* **ABOUT THIS EXERCISE**
Repeat the data in full. No line may differ from the original.
------------------------------
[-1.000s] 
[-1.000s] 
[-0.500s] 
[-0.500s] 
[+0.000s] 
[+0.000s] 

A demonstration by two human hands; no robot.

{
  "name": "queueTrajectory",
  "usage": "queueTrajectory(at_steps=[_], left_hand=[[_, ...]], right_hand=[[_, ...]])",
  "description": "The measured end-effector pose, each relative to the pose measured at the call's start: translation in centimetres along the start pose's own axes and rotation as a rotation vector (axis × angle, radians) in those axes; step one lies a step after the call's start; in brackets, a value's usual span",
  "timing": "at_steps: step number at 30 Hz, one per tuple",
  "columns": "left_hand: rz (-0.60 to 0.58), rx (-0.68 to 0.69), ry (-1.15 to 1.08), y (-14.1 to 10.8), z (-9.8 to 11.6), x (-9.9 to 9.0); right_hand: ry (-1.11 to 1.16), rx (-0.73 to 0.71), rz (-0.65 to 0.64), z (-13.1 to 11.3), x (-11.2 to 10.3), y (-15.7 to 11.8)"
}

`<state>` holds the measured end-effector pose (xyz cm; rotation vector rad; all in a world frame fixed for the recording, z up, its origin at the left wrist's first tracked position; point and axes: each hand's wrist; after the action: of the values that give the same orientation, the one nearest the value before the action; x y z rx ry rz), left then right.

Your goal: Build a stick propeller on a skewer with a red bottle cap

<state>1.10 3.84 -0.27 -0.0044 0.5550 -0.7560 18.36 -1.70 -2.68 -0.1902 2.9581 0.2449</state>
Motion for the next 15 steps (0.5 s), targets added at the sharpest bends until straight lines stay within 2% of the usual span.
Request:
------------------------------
* **SOLUTION BELOW**
[-1.000s] 
[-1.000s] 
[-0.500s] 
[-0.500s] 
[+0.000s] 
[+0.000s] 

A demonstration by two human hands; no robot.

{
  "name": "queueTrajectory",
  "usage": "queueTrajectory(at_steps=[_], left_hand=[[_, ...]], right_hand=[[_, ...]])",
  "description": "The measured end-effector pose, each relative to the pose measured at the call's start: translation in centimetres along the start pose's own axes and rotation as a rotation vector (axis × angle, radians) in those axes; step one lies a step after the call's start; in brackets, a value's usual span",
  "timing": "at_steps: step number at 30 Hz, one per tuple",
  "columns": "left_hand: rz (-0.60 to 0.58), rx (-0.68 to 0.69), ry (-1.15 to 1.08), y (-14.1 to 10.8), z (-9.8 to 11.6), x (-9.9 to 9.0); right_hand: ry (-1.11 to 1.16), rx (-0.73 to 0.71), rz (-0.65 to 0.64), z (-13.1 to 11.3), x (-11.2 to 10.3), y (-15.7 to 11.8)"
}

`<state>` holds the measured end-effector pose (xyz cm; rotation vector rad; all in a world frame fixed for the recording, z up, its origin at the left wrist's first tracked position; point and axes: each hand's wrist; after the action: of the values that give the same orientation, the one nearest the value before the action; x y z rx ry rz), left then right.

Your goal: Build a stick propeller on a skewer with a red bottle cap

<state>1.10 3.84 -0.27 -0.0044 0.5550 -0.7560 18.36 -1.70 -2.68 -0.1902 2.9581 0.2449</state>
Motion for the next 15 steps (0.5 s), targets added at the sharpest bends until straight lines stay within 2% of the usual span.
Request:

The output is complete as it stands.